1619 Walnut St. in Philadelphia 1619 Walnut St. in Philadelphia
This before-and-after comparison highlights how the renovation project at 1619 Walnut St. in Philadelphia used a complete façade renovation to transform a deteriorating look into an exciting building that attracted new tenants.

With purse strings drawn tight, developers can find an affordable investment alternative in recladding existing properties. This is especially prudent considering the far higher cost of new construction, particularly in times of economic uncertainty.

In scenarios like this, investments in an existing real estate portfolio show a commitment to building upkeep and a willingness to remain competitive with the aesthetic offerings of the property’s established market. Such is particularly the case for commercial and residential landlords.

Updated materials on buildings can lead to other less tangible rewards such as far safer buildings, energy-saving materials, enhanced resistance to severe weather, or even LEED certification, if so desired.

Modern Looks for All Buildings

New or old, it’s worthwhile for a building’s exterior to offer the latest benefits in thermal efficiency, weather resilience, and of course, looks. The glimmer of new construction can certainly be alluring. At the same time, there are plenty of options to upgrade an established property with a dated design.

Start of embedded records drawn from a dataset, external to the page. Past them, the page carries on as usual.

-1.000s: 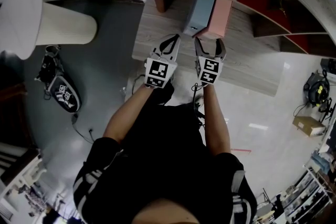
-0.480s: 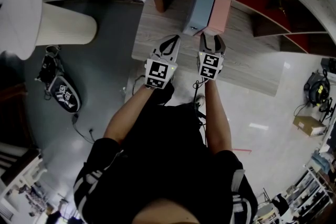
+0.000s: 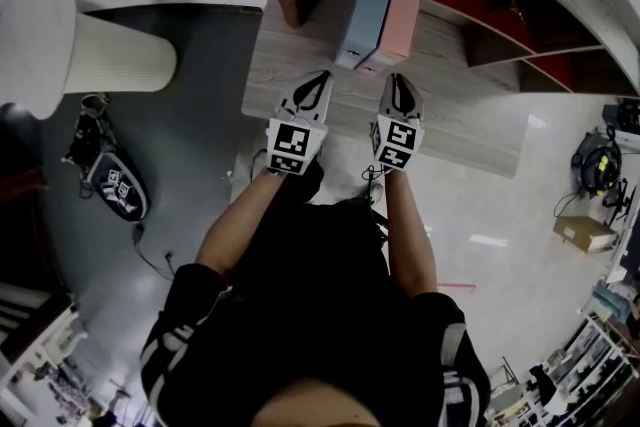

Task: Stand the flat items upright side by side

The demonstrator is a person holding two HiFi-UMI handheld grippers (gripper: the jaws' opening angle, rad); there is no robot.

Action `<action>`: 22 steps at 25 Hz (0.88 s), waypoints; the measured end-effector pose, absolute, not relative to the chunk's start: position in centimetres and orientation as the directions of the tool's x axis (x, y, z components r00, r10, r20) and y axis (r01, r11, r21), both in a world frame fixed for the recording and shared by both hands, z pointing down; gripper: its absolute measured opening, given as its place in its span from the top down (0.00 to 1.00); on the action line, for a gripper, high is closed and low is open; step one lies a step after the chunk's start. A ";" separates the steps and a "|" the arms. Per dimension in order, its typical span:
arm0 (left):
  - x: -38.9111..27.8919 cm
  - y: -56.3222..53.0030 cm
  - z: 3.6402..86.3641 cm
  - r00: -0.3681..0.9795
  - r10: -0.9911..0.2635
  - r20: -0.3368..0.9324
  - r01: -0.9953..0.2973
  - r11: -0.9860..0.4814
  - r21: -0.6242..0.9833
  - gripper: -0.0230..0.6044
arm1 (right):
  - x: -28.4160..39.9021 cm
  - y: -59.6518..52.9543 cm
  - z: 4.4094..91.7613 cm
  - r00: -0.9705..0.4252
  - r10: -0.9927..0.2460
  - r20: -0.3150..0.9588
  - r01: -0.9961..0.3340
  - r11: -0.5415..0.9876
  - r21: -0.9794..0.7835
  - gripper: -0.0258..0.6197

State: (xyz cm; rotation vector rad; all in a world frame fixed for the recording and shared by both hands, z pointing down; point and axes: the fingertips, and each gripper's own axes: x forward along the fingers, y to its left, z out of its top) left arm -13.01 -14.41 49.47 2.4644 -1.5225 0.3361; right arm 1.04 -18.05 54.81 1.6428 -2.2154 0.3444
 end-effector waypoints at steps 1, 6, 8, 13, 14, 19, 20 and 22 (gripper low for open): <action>-12.8 -14.0 48.9 0.434 -0.849 0.300 -0.897 -0.438 0.060 0.93 | 1.4 -17.5 53.9 -0.270 -0.869 0.414 -0.955 0.295 -0.002 0.89; -11.7 -11.6 45.3 0.412 -0.874 0.259 -0.909 -0.414 0.049 0.93 | 2.9 -14.6 49.3 -0.351 -0.861 0.368 -0.936 0.333 -0.114 0.92; -11.3 -10.5 43.5 0.390 -0.887 0.248 -0.919 -0.390 0.052 0.93 | 3.5 -13.5 47.1 -0.388 -0.852 0.351 -0.922 0.362 -0.142 0.92; -9.8 -7.5 38.8 0.361 -0.918 0.166 -0.932 -0.361 0.026 0.93 | 5.6 -10.4 42.3 -0.472 -0.827 0.304 -0.882 0.441 -0.168 0.92; -9.4 -6.9 38.0 0.358 -0.921 0.154 -0.933 -0.359 0.019 0.93 | 6.1 -9.8 41.5 -0.485 -0.823 0.295 -0.875 0.452 -0.174 0.92; -7.5 -4.6 36.0 0.327 -0.937 0.121 -0.944 -0.329 0.005 0.93 | 8.0 -7.5 39.0 -0.538 -0.799 0.268 -0.843 0.503 -0.192 0.92; -7.3 -4.2 35.9 0.321 -0.940 0.119 -0.946 -0.323 0.003 0.93 | 8.2 -7.2 38.8 -0.546 -0.795 0.265 -0.838 0.510 -0.196 0.92; -6.9 -3.7 35.8 0.312 -0.942 0.123 -0.949 -0.315 -0.003 0.93 | 8.7 -6.8 38.6 -0.555 -0.790 0.260 -0.831 0.518 -0.201 0.92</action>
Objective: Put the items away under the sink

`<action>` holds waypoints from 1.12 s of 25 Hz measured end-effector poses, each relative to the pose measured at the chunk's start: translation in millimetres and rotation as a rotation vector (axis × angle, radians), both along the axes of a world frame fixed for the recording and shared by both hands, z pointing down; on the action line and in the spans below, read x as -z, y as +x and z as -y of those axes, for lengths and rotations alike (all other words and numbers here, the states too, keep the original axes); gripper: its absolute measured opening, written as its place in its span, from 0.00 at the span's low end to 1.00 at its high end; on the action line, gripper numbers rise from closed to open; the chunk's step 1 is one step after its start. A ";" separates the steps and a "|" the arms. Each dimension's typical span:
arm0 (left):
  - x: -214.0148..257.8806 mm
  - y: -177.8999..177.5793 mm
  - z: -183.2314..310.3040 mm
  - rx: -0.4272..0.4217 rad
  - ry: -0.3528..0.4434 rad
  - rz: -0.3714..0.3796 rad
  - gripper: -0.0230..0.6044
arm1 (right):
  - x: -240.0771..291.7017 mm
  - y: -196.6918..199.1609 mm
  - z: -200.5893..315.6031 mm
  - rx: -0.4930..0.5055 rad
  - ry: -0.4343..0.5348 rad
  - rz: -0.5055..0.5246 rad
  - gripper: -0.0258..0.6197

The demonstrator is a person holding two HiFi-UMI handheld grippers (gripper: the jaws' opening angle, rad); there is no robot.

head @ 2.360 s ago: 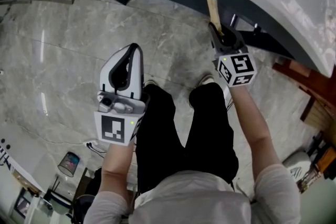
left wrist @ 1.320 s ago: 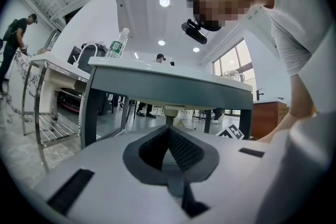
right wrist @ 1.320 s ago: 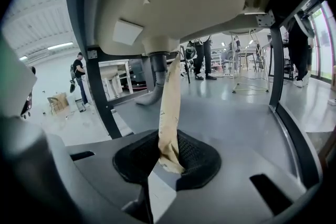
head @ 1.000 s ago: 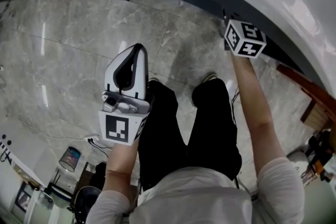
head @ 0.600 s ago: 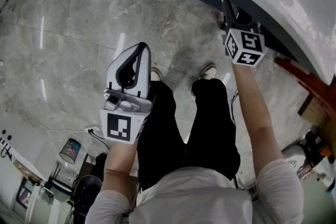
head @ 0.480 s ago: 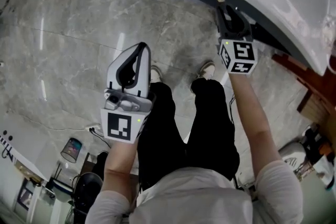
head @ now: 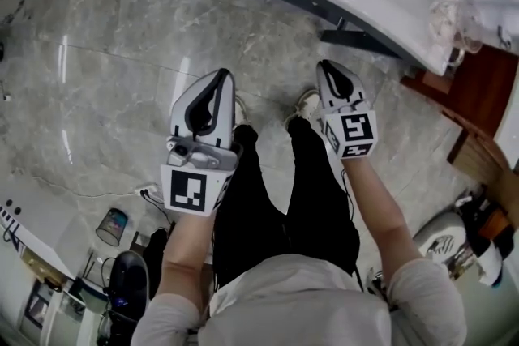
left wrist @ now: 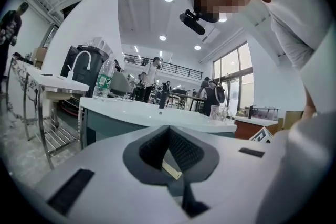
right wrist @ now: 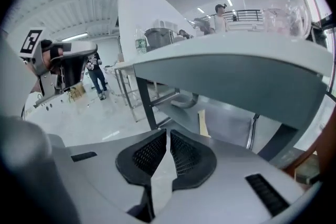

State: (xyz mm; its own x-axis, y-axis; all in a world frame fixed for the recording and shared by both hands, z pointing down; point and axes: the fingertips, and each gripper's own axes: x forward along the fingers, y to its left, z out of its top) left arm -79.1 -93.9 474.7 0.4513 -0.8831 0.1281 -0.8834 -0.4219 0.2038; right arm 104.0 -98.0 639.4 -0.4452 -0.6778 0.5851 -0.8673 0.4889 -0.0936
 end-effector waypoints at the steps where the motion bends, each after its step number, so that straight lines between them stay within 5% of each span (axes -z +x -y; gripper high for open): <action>1: 8.6 2.0 -2.1 -0.001 -0.001 -0.002 0.04 | 13.0 0.6 -4.5 -0.004 -0.001 0.011 0.12; 13: 116.3 33.7 -11.2 -0.004 0.047 -0.048 0.04 | 195.8 11.1 -9.0 -0.002 0.148 0.096 0.11; 28: 226.2 65.0 -21.1 -0.012 0.149 -0.040 0.04 | 334.5 47.4 -14.8 -0.032 0.276 0.238 0.11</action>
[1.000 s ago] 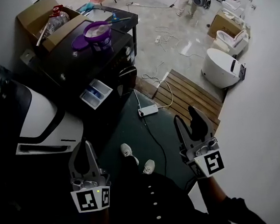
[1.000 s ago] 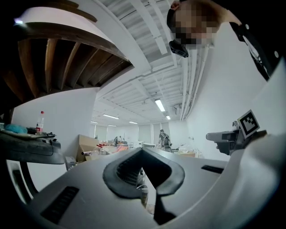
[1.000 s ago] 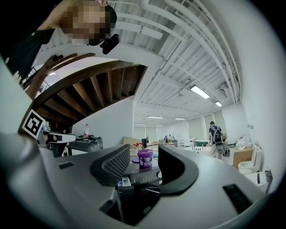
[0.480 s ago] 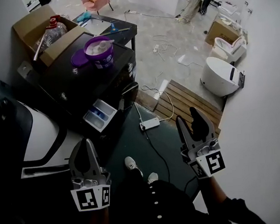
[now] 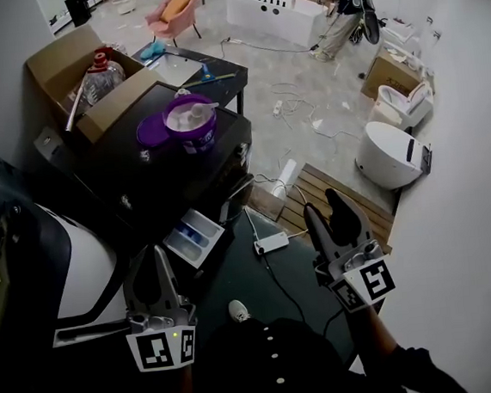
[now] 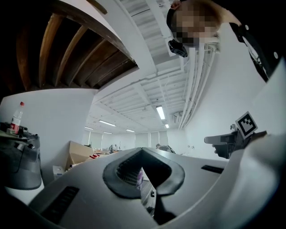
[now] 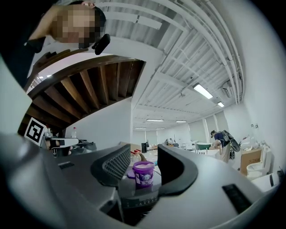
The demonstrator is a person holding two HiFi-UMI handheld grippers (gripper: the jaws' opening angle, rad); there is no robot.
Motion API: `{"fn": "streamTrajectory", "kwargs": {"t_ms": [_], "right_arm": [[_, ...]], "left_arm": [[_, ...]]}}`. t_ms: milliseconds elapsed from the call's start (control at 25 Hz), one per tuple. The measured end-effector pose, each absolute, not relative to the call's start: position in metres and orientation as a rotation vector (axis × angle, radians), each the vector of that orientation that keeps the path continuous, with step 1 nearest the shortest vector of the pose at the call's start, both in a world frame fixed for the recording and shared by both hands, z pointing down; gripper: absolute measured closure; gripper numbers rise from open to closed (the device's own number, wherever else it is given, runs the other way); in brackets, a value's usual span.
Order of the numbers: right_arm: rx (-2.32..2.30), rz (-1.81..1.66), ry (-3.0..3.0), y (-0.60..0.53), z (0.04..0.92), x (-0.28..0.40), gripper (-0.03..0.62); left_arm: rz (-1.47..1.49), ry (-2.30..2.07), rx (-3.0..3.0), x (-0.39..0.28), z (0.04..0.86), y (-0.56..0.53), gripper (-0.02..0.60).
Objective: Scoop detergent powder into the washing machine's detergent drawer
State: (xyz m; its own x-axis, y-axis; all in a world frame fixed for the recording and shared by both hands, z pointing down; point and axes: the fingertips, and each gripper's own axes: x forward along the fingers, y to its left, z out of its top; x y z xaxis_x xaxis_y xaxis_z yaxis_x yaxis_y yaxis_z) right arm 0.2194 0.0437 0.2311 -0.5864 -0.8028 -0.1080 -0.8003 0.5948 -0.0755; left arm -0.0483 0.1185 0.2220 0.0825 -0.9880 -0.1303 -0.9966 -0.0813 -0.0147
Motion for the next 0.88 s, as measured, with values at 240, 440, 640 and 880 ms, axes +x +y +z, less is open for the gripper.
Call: {"fn": "streamTrajectory", "kwargs": {"t_ms": [240, 440, 640, 880], "right_arm": [[-1.386, 0.023, 2.627, 0.025, 0.216, 0.197, 0.407], [-1.391, -0.001, 2.653, 0.002, 0.224, 0.178, 0.407], [-1.370, -0.035, 2.678, -0.031, 0.237, 0.169, 0.407], [-1.310, -0.074, 2.711, -0.082, 0.240, 0.160, 0.411]], "left_arm": [[0.146, 2.057, -2.243, -0.073, 0.222, 0.101, 0.572], [0.134, 2.085, -2.242, -0.087, 0.234, 0.083, 0.572], [0.111, 2.106, -2.237, -0.091, 0.243, 0.057, 0.572], [0.093, 2.142, -2.200, -0.094, 0.241, 0.020, 0.572]]}}
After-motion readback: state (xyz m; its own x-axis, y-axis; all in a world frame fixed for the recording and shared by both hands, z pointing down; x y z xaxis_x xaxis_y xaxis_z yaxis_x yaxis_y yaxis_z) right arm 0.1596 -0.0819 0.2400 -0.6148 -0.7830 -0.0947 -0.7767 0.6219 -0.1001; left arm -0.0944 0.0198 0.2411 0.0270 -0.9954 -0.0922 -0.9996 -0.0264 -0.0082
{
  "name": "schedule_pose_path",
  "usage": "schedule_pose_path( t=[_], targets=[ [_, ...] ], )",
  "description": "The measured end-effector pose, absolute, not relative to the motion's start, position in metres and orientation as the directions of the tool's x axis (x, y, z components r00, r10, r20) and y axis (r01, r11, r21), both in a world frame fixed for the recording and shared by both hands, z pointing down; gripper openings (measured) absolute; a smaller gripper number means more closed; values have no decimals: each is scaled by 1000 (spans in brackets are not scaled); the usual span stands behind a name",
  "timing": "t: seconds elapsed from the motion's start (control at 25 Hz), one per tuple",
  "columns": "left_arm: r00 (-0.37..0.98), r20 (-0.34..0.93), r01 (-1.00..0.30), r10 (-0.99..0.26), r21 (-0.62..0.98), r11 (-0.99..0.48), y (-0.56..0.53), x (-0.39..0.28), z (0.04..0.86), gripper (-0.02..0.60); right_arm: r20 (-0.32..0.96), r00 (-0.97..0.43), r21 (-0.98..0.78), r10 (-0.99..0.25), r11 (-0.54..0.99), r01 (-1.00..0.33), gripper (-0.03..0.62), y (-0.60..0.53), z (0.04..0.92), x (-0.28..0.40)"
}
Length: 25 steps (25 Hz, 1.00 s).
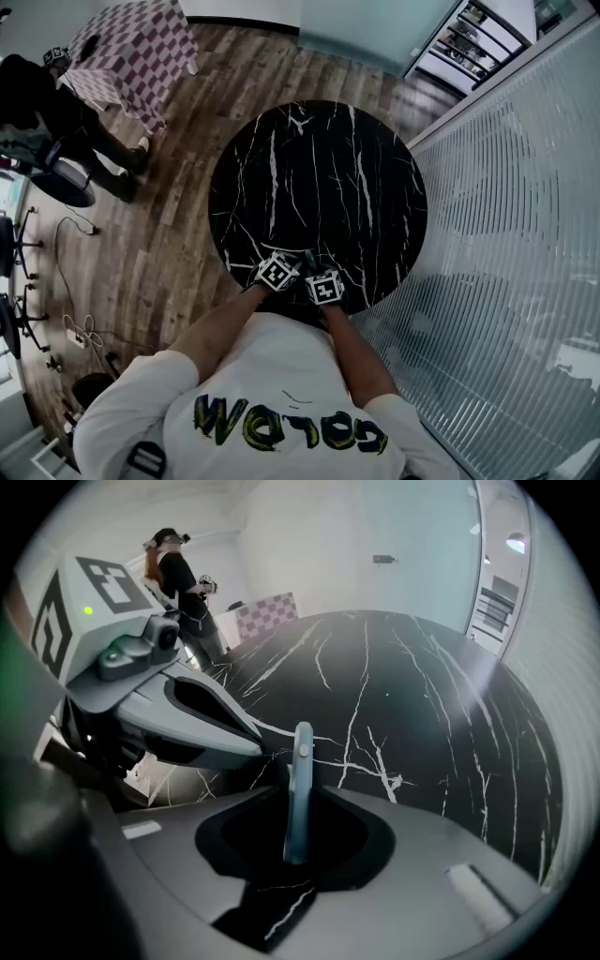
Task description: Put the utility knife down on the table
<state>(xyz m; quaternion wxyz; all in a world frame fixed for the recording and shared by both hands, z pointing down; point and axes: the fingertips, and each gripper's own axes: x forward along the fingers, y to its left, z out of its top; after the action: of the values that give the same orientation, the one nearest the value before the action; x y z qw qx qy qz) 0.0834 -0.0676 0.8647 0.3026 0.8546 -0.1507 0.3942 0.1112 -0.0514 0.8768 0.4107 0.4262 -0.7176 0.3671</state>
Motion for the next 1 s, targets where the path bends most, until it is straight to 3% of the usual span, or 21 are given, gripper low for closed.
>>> schedule_pose_path(
  t=[1.0],
  targets=[
    [660,750,-509,-42,406,-759,-62,60,853,1,925,-210,-61,-317,422,-905,187,-53,867,114]
  ],
)
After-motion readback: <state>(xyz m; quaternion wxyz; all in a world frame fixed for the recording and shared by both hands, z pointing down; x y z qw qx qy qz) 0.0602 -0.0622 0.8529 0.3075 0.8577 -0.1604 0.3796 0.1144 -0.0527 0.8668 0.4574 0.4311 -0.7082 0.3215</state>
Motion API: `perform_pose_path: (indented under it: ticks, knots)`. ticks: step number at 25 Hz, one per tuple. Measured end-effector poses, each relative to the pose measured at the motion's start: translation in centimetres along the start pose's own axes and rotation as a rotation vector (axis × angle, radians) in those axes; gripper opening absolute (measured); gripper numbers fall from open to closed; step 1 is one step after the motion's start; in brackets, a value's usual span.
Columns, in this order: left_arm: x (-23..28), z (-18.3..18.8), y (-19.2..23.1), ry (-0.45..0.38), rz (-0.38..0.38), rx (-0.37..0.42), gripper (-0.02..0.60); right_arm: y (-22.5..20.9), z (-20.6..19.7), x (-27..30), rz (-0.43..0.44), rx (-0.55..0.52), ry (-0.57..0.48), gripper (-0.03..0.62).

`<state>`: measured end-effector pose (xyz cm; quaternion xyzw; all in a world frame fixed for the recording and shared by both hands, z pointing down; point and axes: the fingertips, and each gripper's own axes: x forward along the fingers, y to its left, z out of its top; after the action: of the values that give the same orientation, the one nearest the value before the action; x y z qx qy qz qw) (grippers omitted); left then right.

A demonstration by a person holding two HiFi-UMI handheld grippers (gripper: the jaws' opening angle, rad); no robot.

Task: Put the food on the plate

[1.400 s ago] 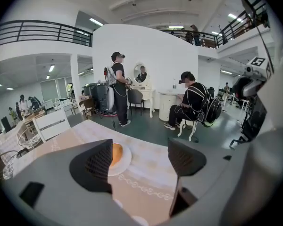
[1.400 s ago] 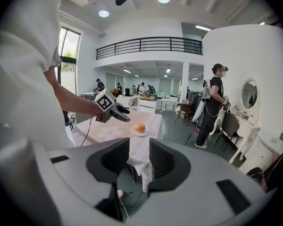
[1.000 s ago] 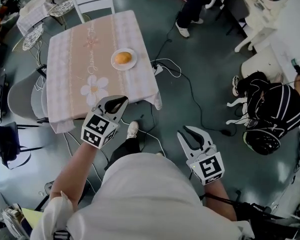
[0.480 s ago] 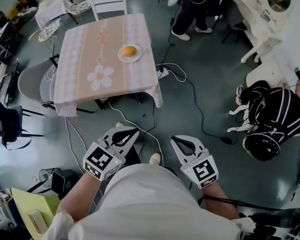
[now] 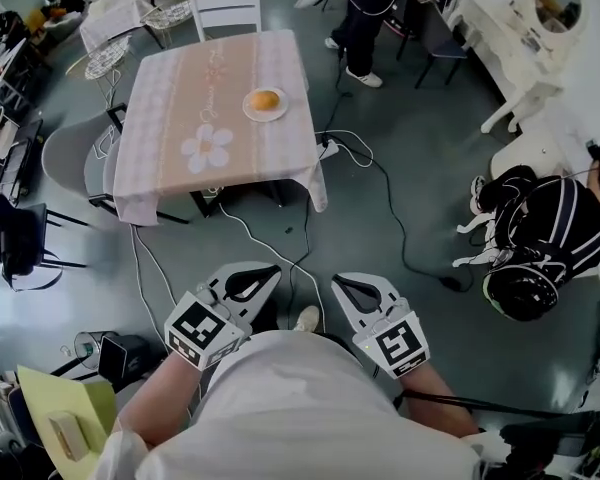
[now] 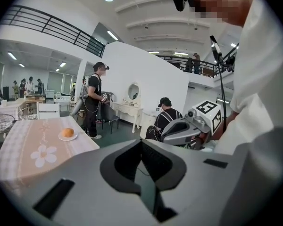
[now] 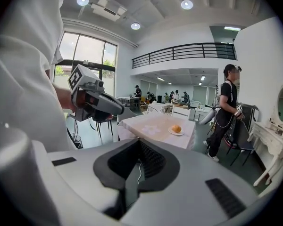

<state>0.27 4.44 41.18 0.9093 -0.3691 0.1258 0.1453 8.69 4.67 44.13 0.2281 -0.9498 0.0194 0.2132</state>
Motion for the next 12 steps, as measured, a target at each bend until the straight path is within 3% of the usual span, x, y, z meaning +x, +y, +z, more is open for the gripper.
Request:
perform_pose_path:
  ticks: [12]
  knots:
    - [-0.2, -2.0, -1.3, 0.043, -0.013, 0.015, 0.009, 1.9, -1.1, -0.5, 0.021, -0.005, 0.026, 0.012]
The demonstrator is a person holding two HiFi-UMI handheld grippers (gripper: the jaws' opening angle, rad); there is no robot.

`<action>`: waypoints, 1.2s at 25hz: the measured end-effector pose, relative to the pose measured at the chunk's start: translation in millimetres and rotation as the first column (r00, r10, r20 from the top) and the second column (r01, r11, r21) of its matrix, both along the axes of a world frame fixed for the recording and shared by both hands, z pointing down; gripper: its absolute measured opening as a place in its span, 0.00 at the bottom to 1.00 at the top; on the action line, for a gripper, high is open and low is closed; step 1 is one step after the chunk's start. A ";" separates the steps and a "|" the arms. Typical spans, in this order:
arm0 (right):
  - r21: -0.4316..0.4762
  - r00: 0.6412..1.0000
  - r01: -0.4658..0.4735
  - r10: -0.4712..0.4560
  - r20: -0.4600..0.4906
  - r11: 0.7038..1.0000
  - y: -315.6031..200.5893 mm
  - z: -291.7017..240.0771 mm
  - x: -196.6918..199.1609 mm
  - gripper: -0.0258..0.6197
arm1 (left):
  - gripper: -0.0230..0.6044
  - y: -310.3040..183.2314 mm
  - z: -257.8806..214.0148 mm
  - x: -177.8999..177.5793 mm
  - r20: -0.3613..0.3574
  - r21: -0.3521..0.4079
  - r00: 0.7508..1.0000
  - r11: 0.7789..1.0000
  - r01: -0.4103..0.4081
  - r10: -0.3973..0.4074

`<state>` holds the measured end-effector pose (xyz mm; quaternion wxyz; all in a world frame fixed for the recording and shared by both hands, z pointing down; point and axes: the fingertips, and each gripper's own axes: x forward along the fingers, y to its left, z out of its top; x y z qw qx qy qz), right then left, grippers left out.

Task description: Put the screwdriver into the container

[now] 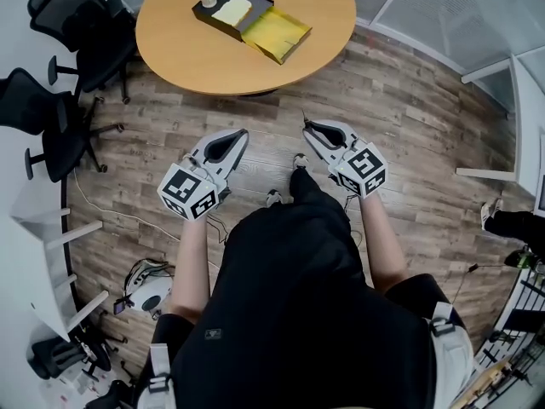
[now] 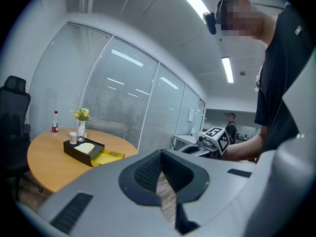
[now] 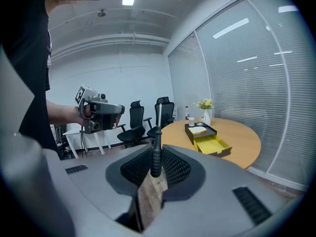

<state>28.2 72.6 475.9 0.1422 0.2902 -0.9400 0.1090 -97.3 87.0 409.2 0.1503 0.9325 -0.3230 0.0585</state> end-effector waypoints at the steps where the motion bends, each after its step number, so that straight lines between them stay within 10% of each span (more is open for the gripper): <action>1: 0.000 1.000 0.007 -0.007 0.000 1.000 -4.3 0.3 1.2 0.13 | 0.04 -3.9 0.4 1.7 0.002 -0.001 1.000 1.000 0.005 -0.005; 30: -0.047 0.973 0.231 -0.230 0.030 0.972 -136.4 28.4 36.3 0.13 | 0.04 -102.5 13.1 46.4 0.067 -0.050 0.976 0.976 0.213 -0.209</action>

Cornell University’s Upson Hall Cornell University’s Upson Hall
Originally built in 1956, Cornell University’s Upson Hall was refreshed with a modern aesthetic that looks as good as it performed. The renovation helped the building achieve LEED Platinum® status.

In all economic conditions, recladding is a smart, budget-conscious way for properties to deliver looks that dazzle. Solid metal panels play a vital role in this endeavor, delivering adaptable material that is durable, visually stunning, and energy efficient.